11. Fonarow GC. Efektivitas komparatif dari rejimen diuretik. N Engl J Med. 2011;364:877–8.
bahkan jika hal ini berarti memburuknya fungsi ginjal, pasien dapat bertahan dalam
kondisi baik selama beberapa tahun tanpa memerlukan rawat inap18 atau dialisis. 12. Yakub MS, Tang WH. Antagonis reseptor aldosteron pada gagal jantung: wawasan
Berdasarkan pengalaman kami, pada pasien CHF dan gagal ginjal ringan hingga setelah EMPHASIS-HF. Rep Gagal Jantung Curr 2011;8:7–13.
13. Pitt B. Pengaruh blokade aldosteron pada pasien dengan disfungsi ventrikel kiri sistolik:
sedang, jarang sekali terapi medis tidak dapat mengendalikan kelebihan cairan. Oleh
implikasi studi RALES dan EPHESUS. Endokrinol Sel Mol. 2004;217:53–8.
karena itu, dialisis seringkali tertunda selama beberapa tahun jika memang diperlukan.
Namun penelitian ini menunjukkan bahwa PD mungkin berperan jika metode standar 14. Chernin G, Gal-Oz A, Ben-Assa E, Schwartz IF, Weinstein T, Schwartz D, dkk.
gagal. Pencegahan sekunder hiperkalemia dengan natrium polistiren sulfonat pada pasien
jantung dan ginjal yang menjalani terapi penghambatan sistem renin-angiotensin-
aldosteron. Klinik Kardiol. 2012;35:32–6.
15. Pitt B, Anker SD, Bushinsky DA, Kitzman DW, Zannad F, Huang IZ; Penyelidik PEARL-
HF. Evaluasi kemanjuran dan keamanan RLY5016, pengikat kalium polimer, dalam studi
KONFLIK KEPENTINGAN double-blind, terkontrol plasebo pada pasien dengan gagal jantung kronis (percobaan
PEARL-HF).

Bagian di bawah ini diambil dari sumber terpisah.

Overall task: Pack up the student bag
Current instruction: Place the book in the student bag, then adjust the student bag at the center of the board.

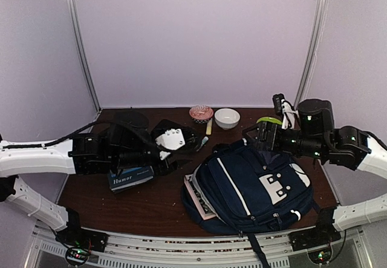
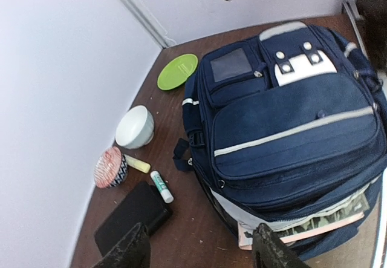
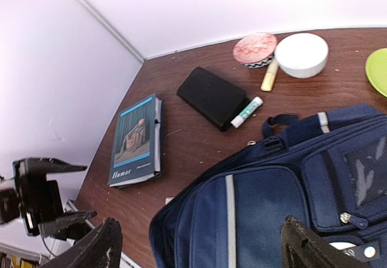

Euro Heart J. 2011;32:820–8.
16. Mozaffarian D, Wu JH. Asam lemak Omega-3 dan penyakit kardiovaskular: efek pada
Tidak ada yang diumumkan.
faktor risiko, jalur molekuler, dan kejadian klinis. J Am Coll Kardiol. 2011;58:2047–67.

17. Nodari S, Triggiani M, Campia U, Manerba A, Milesi G, Cesana BM, dkk. Pengaruh asam
lemak tak jenuh ganda n-3 pada fungsi ventrikel kiri dan kapasitas fungsional pada pasien
REFERENSI dengan kardiomiopati dilatasi. J Am Coll Kardiol. 2011; 57:870–9.

18. Testani JM, Chen J, McCauley BD, Kimmel SE, Shannon RP. Potensi efek dekongesti
1. Nu´n˜ez J, Gonza´lez M, Min˜ana G, Garcia-Ramo´n R, Sanchis S, Bodÿ´ V, dkk. agresif selama pengobatan gagal jantung dekompensasi pada fungsi ginjal dan
Dialisis peritoneal rawat jalan berkelanjutan dan evolusi klinis pasien kelangsungan hidup. Sirkulasi. 2010;122:265–72.